→ Work instructions
Below are lines of data, and only some are wanted. Please repeat exactly those from the line that has "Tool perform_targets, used" through the line that has "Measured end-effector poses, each".

----- Data for this task -----

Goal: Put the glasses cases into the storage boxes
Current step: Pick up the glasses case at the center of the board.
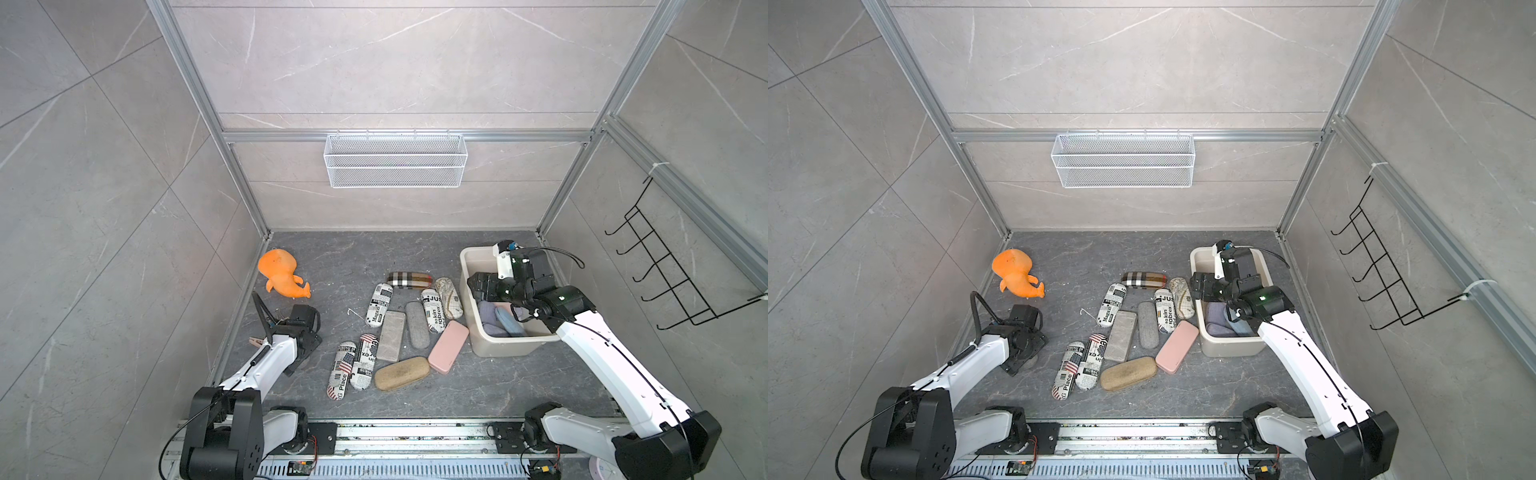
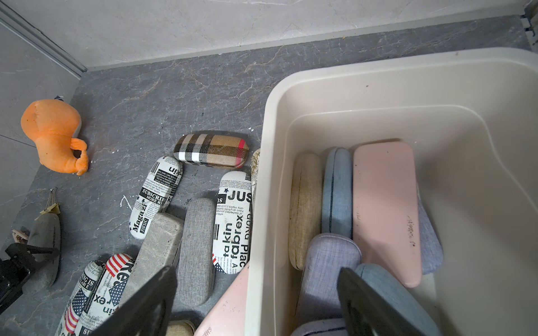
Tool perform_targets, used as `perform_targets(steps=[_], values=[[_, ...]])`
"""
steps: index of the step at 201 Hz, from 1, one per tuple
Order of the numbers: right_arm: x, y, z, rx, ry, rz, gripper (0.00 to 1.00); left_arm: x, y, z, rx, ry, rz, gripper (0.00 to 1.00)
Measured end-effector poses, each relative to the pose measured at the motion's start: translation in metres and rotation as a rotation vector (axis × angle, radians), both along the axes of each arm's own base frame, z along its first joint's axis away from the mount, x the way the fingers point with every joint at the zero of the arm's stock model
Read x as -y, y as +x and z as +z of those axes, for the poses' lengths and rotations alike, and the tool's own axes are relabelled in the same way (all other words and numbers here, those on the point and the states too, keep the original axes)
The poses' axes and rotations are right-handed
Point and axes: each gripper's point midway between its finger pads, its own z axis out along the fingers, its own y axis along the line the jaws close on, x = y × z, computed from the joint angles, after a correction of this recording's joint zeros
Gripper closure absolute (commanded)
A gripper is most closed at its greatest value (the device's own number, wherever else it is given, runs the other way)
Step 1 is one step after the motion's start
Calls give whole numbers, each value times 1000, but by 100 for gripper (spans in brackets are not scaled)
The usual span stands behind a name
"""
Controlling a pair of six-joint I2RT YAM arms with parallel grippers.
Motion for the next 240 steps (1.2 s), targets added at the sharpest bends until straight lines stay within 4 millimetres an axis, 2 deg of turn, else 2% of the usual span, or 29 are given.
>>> perform_targets(steps=[61, 88, 130, 176, 209, 240], values=[[-2, -3, 6, 30, 13, 9, 13, 1, 7, -5, 8, -1, 0, 20], [-2, -3, 7, 33, 15, 9, 14, 2, 9, -14, -16, -4, -8, 30], [-2, -4, 10, 43, 18, 10, 15, 7, 17, -11, 10, -24, -45, 45], [-3, -6, 12, 47, 25, 17, 16, 18, 25, 3, 96, -72, -110, 49], [-5, -7, 13, 44, 32, 27, 17, 35, 25, 11, 164, -99, -188, 51], [-11, -9, 13, 38, 51, 52, 18, 72, 32, 34, 275, -120, -358, 53]])
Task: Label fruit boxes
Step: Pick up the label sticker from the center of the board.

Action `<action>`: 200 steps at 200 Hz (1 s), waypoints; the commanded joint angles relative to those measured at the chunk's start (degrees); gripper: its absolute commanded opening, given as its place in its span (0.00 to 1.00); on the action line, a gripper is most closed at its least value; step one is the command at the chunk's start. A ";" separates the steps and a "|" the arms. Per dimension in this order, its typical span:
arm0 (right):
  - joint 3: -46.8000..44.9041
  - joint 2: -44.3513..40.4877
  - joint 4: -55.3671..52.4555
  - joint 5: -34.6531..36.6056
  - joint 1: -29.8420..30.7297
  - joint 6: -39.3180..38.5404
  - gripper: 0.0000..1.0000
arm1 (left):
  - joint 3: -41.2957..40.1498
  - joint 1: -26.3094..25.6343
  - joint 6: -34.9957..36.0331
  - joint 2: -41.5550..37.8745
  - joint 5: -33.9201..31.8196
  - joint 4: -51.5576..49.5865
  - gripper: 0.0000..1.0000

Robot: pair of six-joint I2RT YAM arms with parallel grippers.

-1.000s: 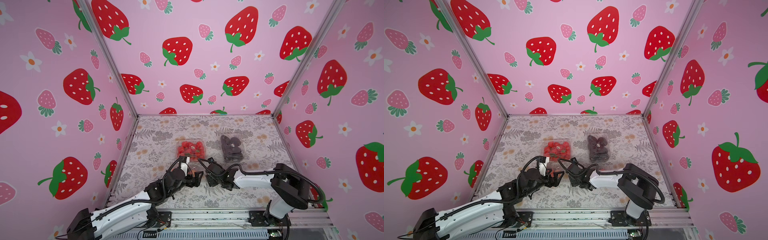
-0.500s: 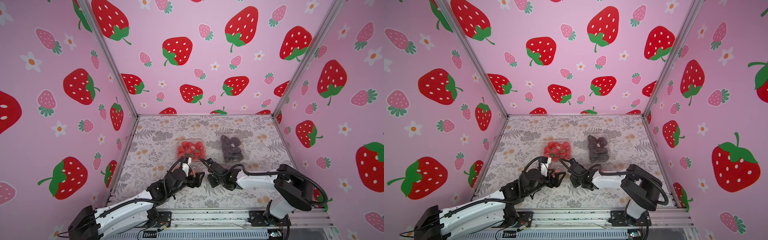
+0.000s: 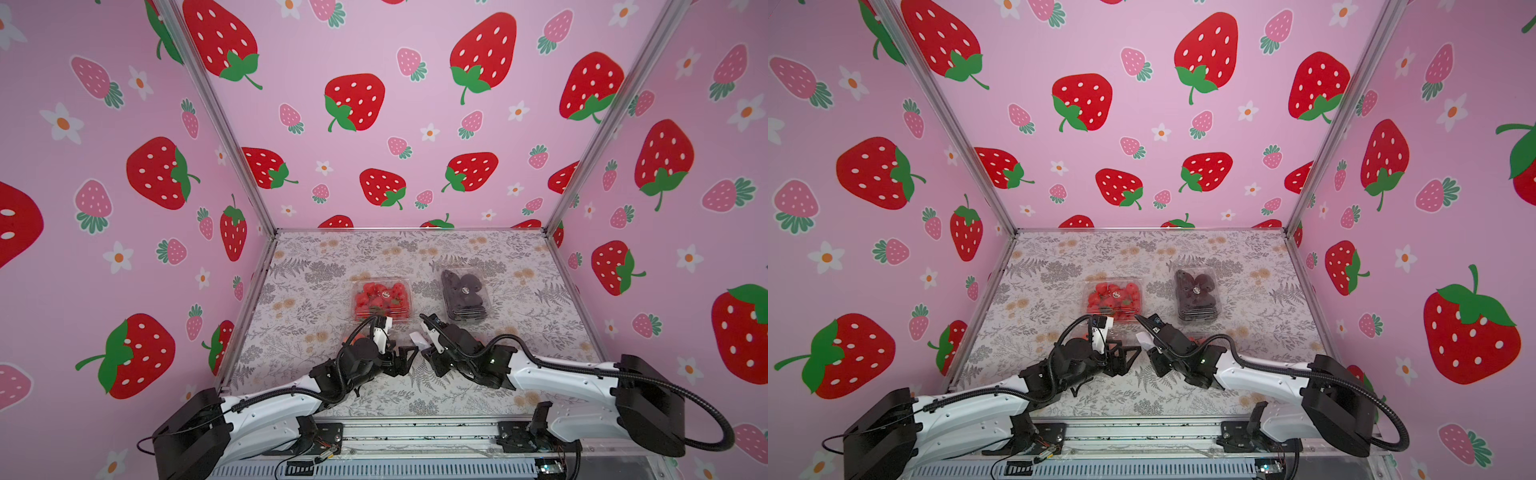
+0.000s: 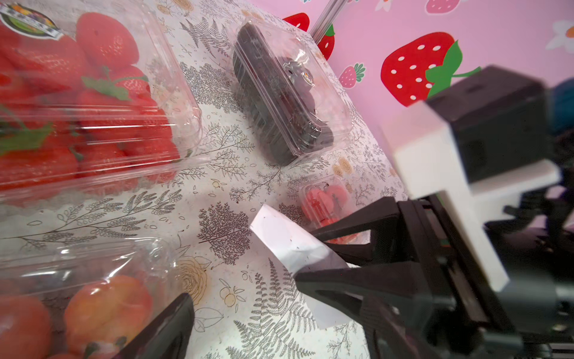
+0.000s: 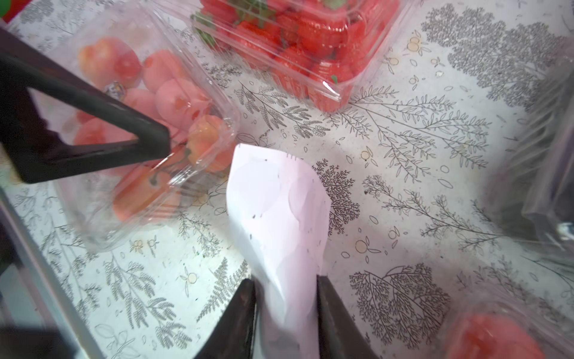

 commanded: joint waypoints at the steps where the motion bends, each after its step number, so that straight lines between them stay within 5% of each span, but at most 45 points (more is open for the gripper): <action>1: -1.63 -3.89 1.27 -2.61 -0.06 -3.26 0.35 | 2.45 -0.25 -1.11 2.08 0.53 6.12 0.91; 29: -2.88 -6.19 2.33 -4.52 -0.04 -4.05 0.35 | 3.46 -0.26 -1.43 5.24 1.77 9.98 0.90; 90: -3.35 -6.61 3.92 -8.24 -0.02 -4.64 0.34 | 3.60 -0.42 -2.87 8.81 3.02 15.59 0.67; 117: -2.97 -6.06 4.25 -9.47 -0.03 -4.66 0.34 | 3.87 -0.36 -3.22 9.49 2.53 15.12 0.50; 160: -1.63 -3.62 4.26 -8.80 -0.06 -5.17 0.36 | 5.29 -0.35 -3.15 10.80 3.67 13.41 0.00; 184: -1.27 -3.29 4.12 -7.85 -0.05 -5.43 0.42 | 5.95 -0.37 -3.10 11.03 4.14 12.40 0.00; 200: -1.29 -3.61 4.05 -6.89 -0.11 -5.86 0.55 | 6.13 -0.27 -2.55 10.35 3.66 11.20 0.00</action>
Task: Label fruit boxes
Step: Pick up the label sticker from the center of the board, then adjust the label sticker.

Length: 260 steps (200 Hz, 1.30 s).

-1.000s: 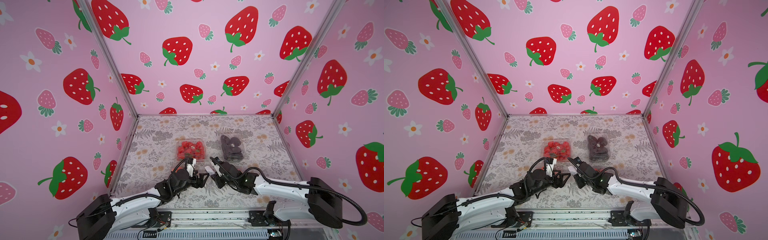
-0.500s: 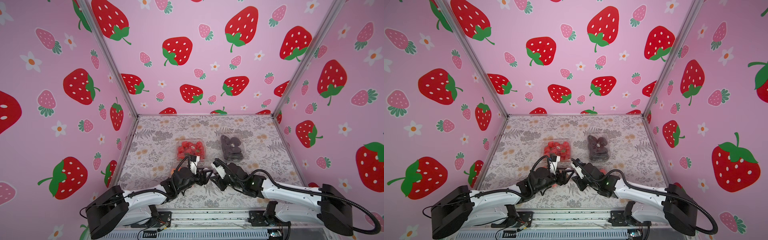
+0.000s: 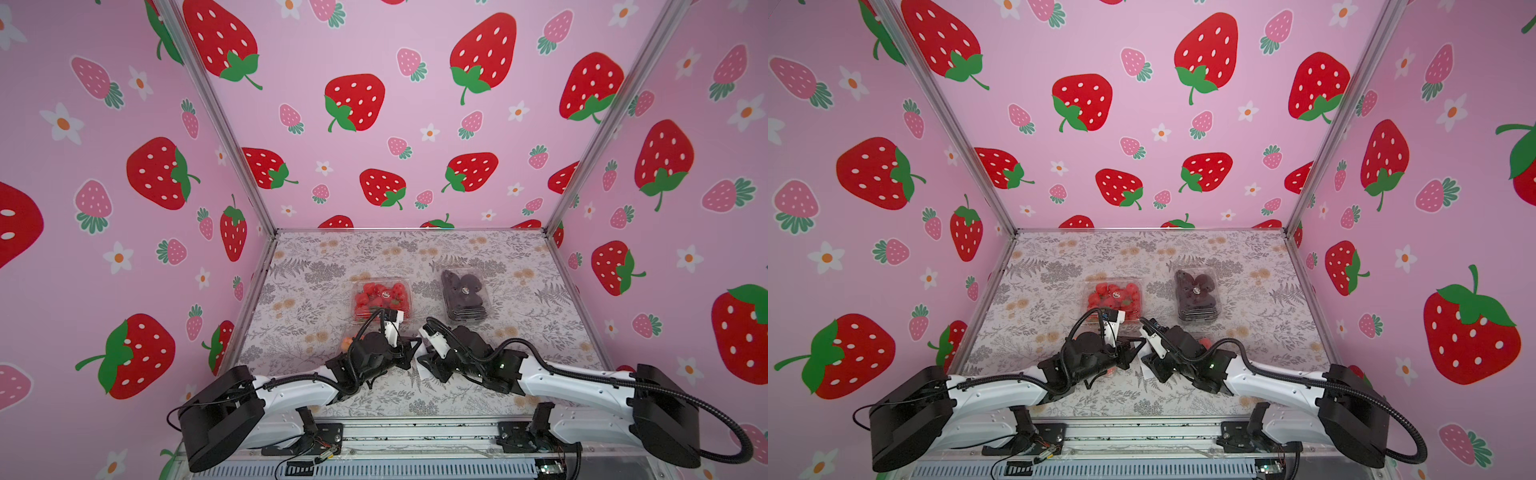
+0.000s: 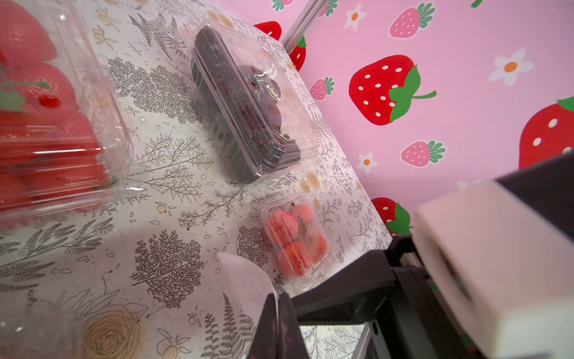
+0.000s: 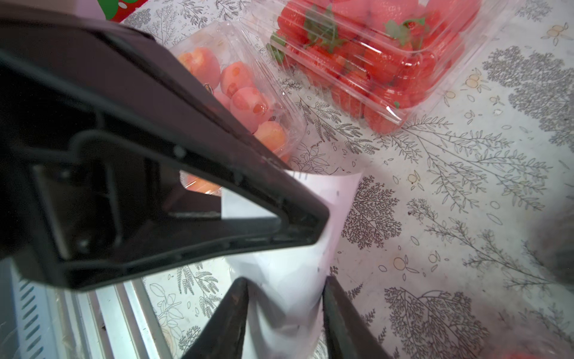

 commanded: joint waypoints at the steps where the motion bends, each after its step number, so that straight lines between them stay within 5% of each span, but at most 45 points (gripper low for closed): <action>1: 1.34 -0.16 0.35 1.52 -0.11 -1.13 0.56 | 2.67 -0.04 0.83 -0.55 -0.28 -0.98 0.00; 36: -1.42 -6.04 1.30 1.00 -2.96 -5.29 0.77 | 2.96 1.68 6.51 -4.73 3.52 -3.69 0.00; 71: -6.56 -12.82 7.90 -19.60 -13.19 -8.65 0.78 | 5.37 5.31 15.57 -8.29 18.53 -7.51 0.00; 117: -9.79 -13.65 15.21 -36.62 -18.78 -6.71 0.59 | 5.65 6.46 17.54 -9.73 25.14 -7.03 0.00; 184: -10.57 -11.82 18.09 -38.79 -19.42 -6.87 0.44 | 5.02 6.42 17.24 -9.84 26.86 -4.96 0.00; 260: -12.72 -14.99 20.89 -40.82 -20.83 -5.54 0.10 | 3.89 6.42 17.76 -10.30 26.21 -4.39 0.00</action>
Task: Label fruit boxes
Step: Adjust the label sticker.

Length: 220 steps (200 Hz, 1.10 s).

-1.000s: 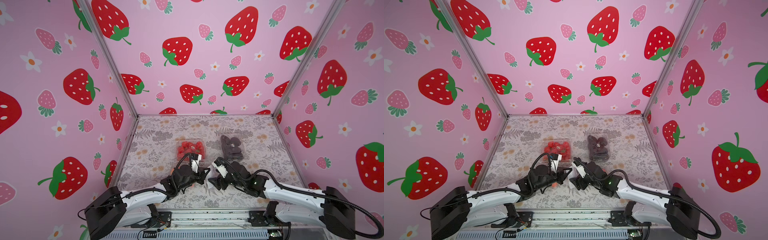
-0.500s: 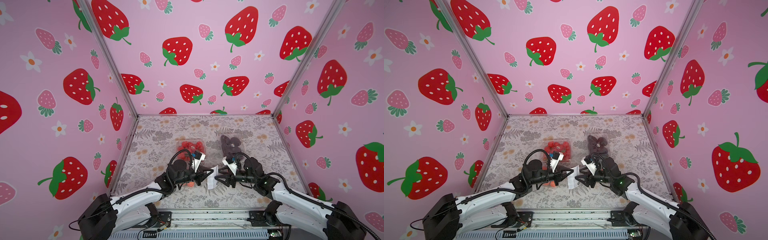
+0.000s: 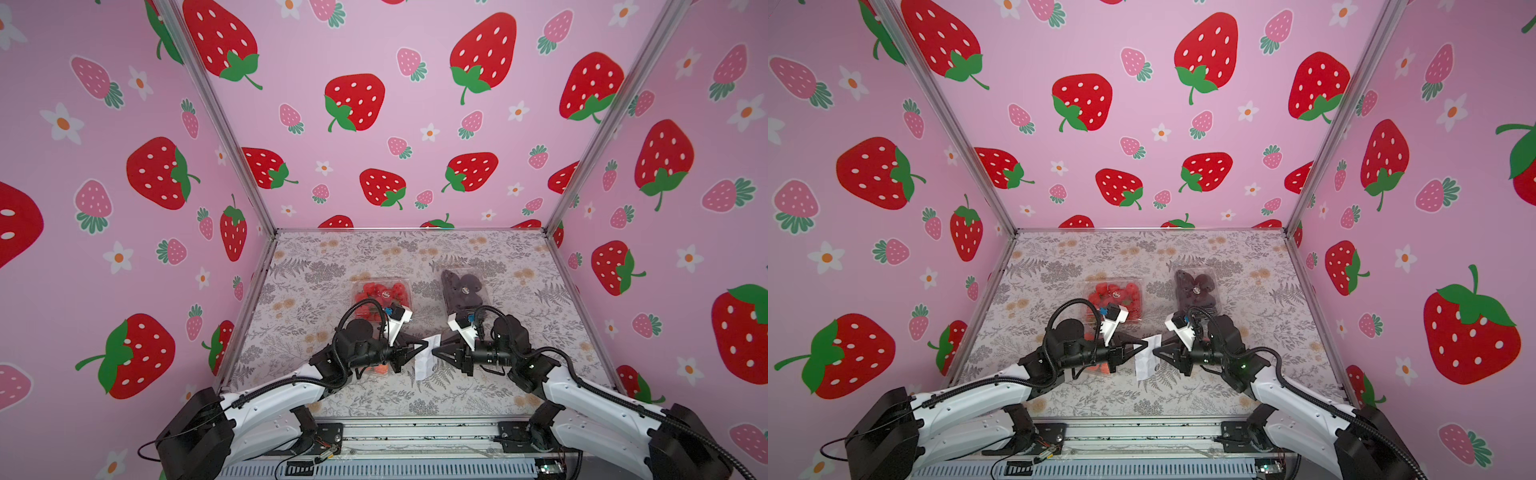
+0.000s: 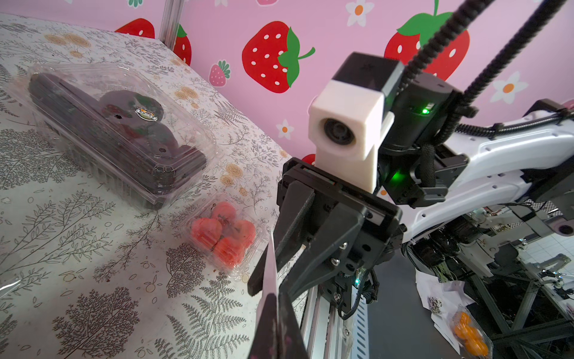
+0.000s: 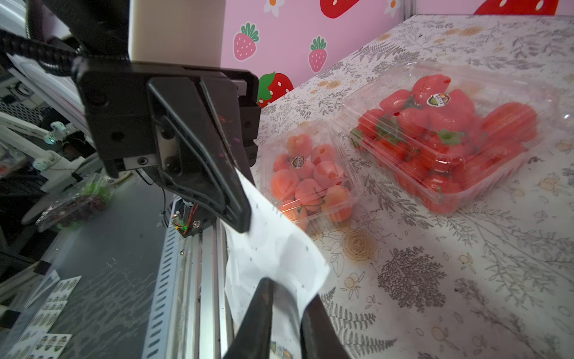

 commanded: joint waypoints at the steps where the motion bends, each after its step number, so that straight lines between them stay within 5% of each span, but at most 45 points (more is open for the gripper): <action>1: -0.58 -1.64 2.54 -1.85 -0.27 -0.40 0.09 | 0.30 0.19 1.59 -0.86 0.19 2.17 0.00; 15: -0.50 -2.57 2.09 -1.84 -0.30 -0.35 0.00 | 0.35 0.20 1.40 -0.98 -1.13 1.29 0.04; 44: -0.72 -5.74 1.85 -1.62 -0.55 -0.41 0.00 | -1.48 0.22 1.98 -0.69 -1.57 4.01 0.63; 64: -0.36 -6.74 1.75 -2.75 -0.73 -0.41 0.00 | -2.11 0.22 2.01 1.61 0.82 6.99 0.74; 93: 0.44 -7.59 1.58 -4.23 -1.06 -0.06 0.00 | -2.72 -0.11 3.33 5.07 5.55 11.71 0.71; 122: 1.15 -6.98 1.53 -4.06 -2.65 -0.07 0.00 | -3.05 -1.75 3.39 6.81 9.73 14.76 0.51; 157: 1.70 -6.56 1.62 -5.05 -4.32 0.38 0.00 | -2.06 -3.21 4.54 7.81 7.28 11.61 0.36; 220: 1.87 -6.03 2.15 -5.52 -4.87 0.77 0.00 | 0.11 -3.35 6.29 9.61 6.65 6.21 0.25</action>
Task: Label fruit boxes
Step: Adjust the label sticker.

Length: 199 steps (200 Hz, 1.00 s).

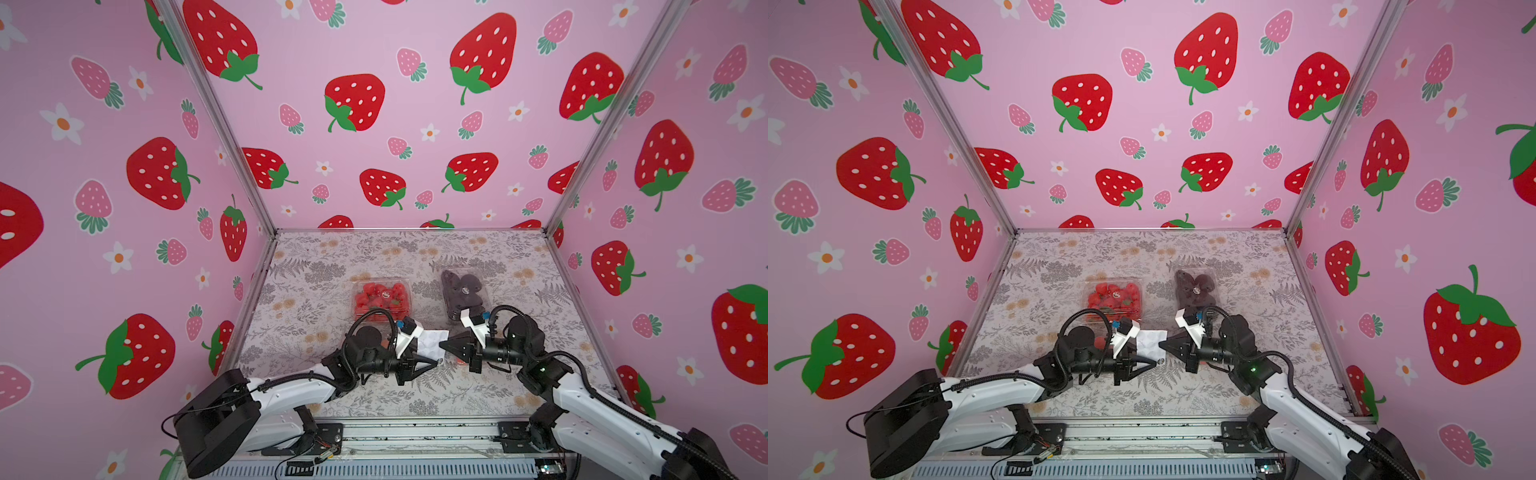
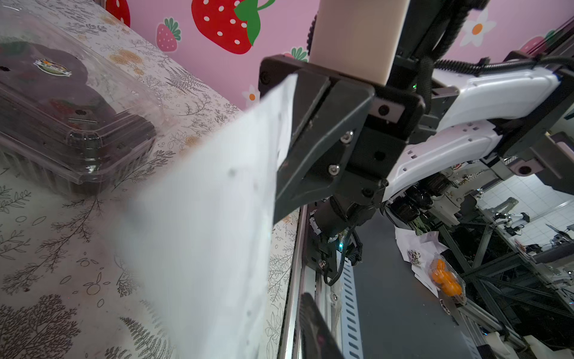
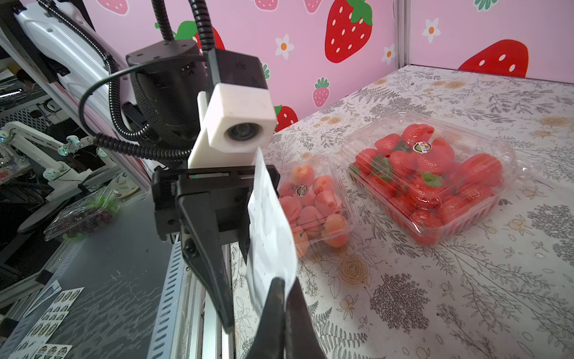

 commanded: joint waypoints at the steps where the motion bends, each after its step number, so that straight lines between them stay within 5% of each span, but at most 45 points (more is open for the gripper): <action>1: 2.05 0.21 1.63 -1.41 -0.32 -0.10 0.00 | 3.20 -0.20 2.72 1.19 0.19 -3.50 0.24; 68: 2.31 1.54 2.23 -1.50 -0.41 0.09 0.00 | 2.89 -0.26 3.13 0.74 -0.87 -3.86 0.00; 91: 1.77 1.71 2.37 -1.09 -0.41 0.27 0.00 | 2.99 -0.17 2.96 0.61 -1.85 -3.93 0.00; 109: 0.54 0.36 2.26 0.01 -0.39 0.27 0.30 | 2.60 -0.13 2.85 -0.82 -2.65 -4.26 0.00; 136: -3.62 -2.53 6.35 -0.01 -0.46 1.03 0.36 | 1.95 0.17 3.19 -3.77 -1.87 -5.00 0.00; 199: -6.13 -0.51 12.77 -7.49 -0.38 2.43 0.21 | 2.11 0.89 3.19 -9.16 -1.22 -7.23 0.00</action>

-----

→ Finished task
Tool perform_targets, used as `perform_targets(steps=[_], values=[[_, ...]])`
"""
steps: index of the step at 201 Hz, from 1, one per tuple
Order of the numbers: right_arm: x, y, z, rx, ry, rz, gripper (0.00 to 1.00); left_arm: x, y, z, rx, ry, rz, gripper (0.00 to 1.00)
Measured end-effector poses, each relative to the pose measured at the motion's start: translation in metres and rotation as a rotation vector (axis × angle, radians), both along the axes of each arm's own base frame, z along its first joint's axis away from the mount, x the way the fingers point with every joint at the zero of the arm's stock model

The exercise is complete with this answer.